Weekly meetings for this project happen over IRC in #openvz on Wednesdays @ 11pm EST and Saturday & Sunday @ 5pm EST

One Name, Many Projects

The Crew OpenVZ project acts as an umbrella title for many projects working towards the same goal: virtualized Linux environments for CCIS students. This project is not to be confused with the efforts of the developers of the OpenVZ project. The work they have done is the core to our solution; we are merely building a management layer on top of it.

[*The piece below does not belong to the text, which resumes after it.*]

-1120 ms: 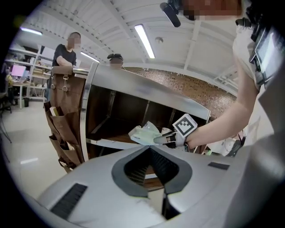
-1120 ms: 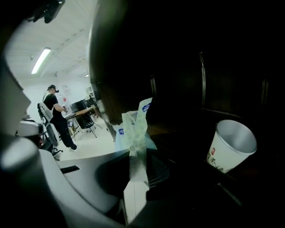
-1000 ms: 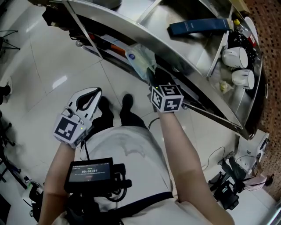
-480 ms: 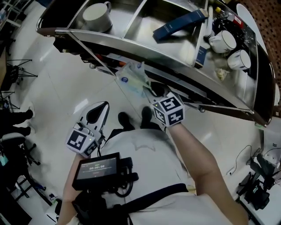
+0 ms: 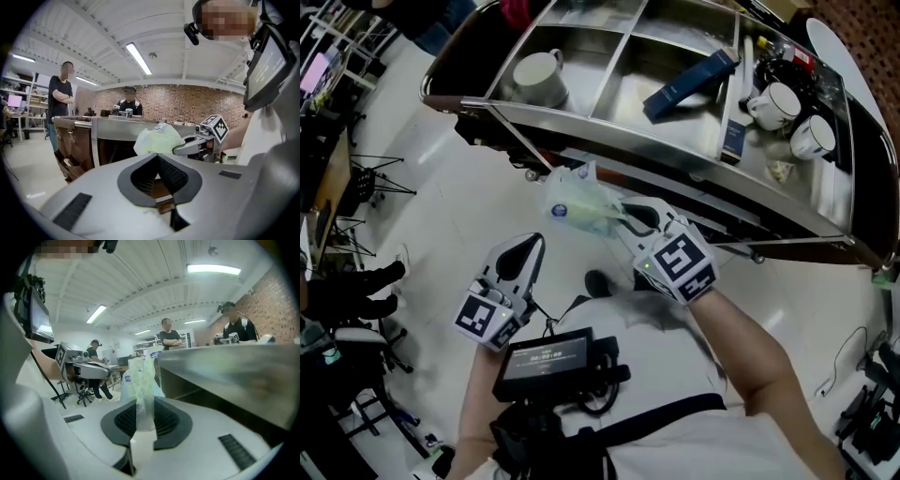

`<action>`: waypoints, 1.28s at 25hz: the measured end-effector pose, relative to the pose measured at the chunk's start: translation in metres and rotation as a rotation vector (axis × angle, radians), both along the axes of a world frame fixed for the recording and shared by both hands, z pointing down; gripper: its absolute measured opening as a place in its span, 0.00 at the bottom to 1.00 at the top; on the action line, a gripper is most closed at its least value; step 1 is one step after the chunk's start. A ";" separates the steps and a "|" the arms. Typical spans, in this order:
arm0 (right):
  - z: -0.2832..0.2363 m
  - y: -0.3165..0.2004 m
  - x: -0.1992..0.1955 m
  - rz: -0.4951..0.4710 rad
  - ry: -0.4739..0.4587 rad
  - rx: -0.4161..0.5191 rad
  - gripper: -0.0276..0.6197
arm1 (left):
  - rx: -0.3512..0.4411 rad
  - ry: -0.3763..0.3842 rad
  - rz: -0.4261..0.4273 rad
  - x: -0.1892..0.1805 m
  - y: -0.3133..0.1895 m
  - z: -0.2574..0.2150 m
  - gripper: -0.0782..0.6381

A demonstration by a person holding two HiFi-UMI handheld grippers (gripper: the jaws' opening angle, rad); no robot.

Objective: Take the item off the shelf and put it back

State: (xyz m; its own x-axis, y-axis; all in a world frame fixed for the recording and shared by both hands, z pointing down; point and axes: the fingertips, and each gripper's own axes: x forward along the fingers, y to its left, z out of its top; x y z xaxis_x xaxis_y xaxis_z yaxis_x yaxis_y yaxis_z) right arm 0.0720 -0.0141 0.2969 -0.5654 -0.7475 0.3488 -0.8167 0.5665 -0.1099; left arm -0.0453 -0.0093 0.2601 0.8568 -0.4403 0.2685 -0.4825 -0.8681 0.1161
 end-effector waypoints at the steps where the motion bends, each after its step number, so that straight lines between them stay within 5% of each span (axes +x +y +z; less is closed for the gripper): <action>1: -0.010 -0.001 -0.005 -0.012 -0.006 0.016 0.12 | 0.003 0.010 0.006 0.000 0.002 -0.007 0.12; 9: -0.068 0.004 -0.031 -0.094 -0.030 0.088 0.12 | 0.066 0.041 0.052 0.003 0.011 -0.042 0.12; 32: -0.103 -0.005 -0.031 -0.035 -0.087 0.152 0.12 | 0.087 0.157 0.128 0.012 0.000 -0.080 0.12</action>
State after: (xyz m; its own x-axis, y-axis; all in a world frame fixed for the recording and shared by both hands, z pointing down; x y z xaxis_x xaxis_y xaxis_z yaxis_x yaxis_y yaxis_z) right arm 0.0407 -0.0190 0.1935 -0.6148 -0.7674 0.1819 -0.7876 0.6095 -0.0905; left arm -0.0331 -0.0097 0.1799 0.9354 -0.3411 0.0934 -0.3499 -0.9311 0.1032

Crew OpenVZ is broken down into three sub-projects. Each has a specific role in the solution.

Getting Started

Phase One: Gather Information

Before you dive head first into this project, we suggest you do your reading and research. All pieces of the Crew OpenVZ project are written in the Python programming language. If you are unfamiliar with it, please see Resources. The project also relies heavily on the OpenVZ project. Reading about their work and the tools they have developed is essential. Each sub-project will have its own set of required reading, so remember to check their pages as well.

Phase Two: ???

Phase Three: Code

If you have read through the pages and feel you have a good grasp on the project, get involved. We currently use git to distribute our source code for the projects. The repository can be found here. We are also trying to systematically manage tasks for the project in an attempt to keep the project focused. We are using the Jutdah Helpdesk as a hybrid bug and task tracking system. We currently have two ticketing queues, one for django-openvz and one for openvz-daemon. Ticketing can be found here.

The Rest

Below are some stubs for possible future subpages. The information within them is relevant and should be read. If you have more to add to these, please take the initiative to create a full page.

Development Environments

As of now, development of Crew OpenVZ tools on personal machines is recommended. OpenVZ is a custom kernel, which applies patches to the normal Linux kernel, and as such, is easier to manage by normal users on their own hardware than that of CCIS. However, we do have two machines set aside for the purposes of development. One machine is blaine.ccs.neu.edu, and the other is criss.ccs.neu.edu. (Bonus points for noting the naming convention)

Blaine is set up as both a master machine, as well as a slave machine. It is running the last stable version of OpenVZ, as well as Django. It has the previous snapshot of django-openvz running on it, which can be accessed through a web browser. Blaine contains some development slices for people in Crew for various applications.
Criss is set up as a slave machine only. In that aspect, it is a clone of Blaine. No applications are deployed on this machine.

The goal is to have these machines sandboxed, allowing for openvz-daemon, openvz.py and django-openvz development. With the way these tools can drastically change the environment they inhabit, providing partitions between the files each touches is key. My gut feeling is that this will be solved with OpenVZ slices, each slice running OpenVZ itself.

History

Knowing where you have been can only help guide you to where you are going.
Crew OpenVZ started as a small project to add Ruby on Rails to the CGI Box, back in late Fall 2008. Ruby on Rails seemed like the new programming language framework of choice, but it was slowly revealed people wanted more than just Ruby. In addition to that, securely managing applications developed by students started to look like a nightmare, with no easily implementable solution in sight. The OpenVZ project was suggested as a solution to both problems, being both secure and highly configurable.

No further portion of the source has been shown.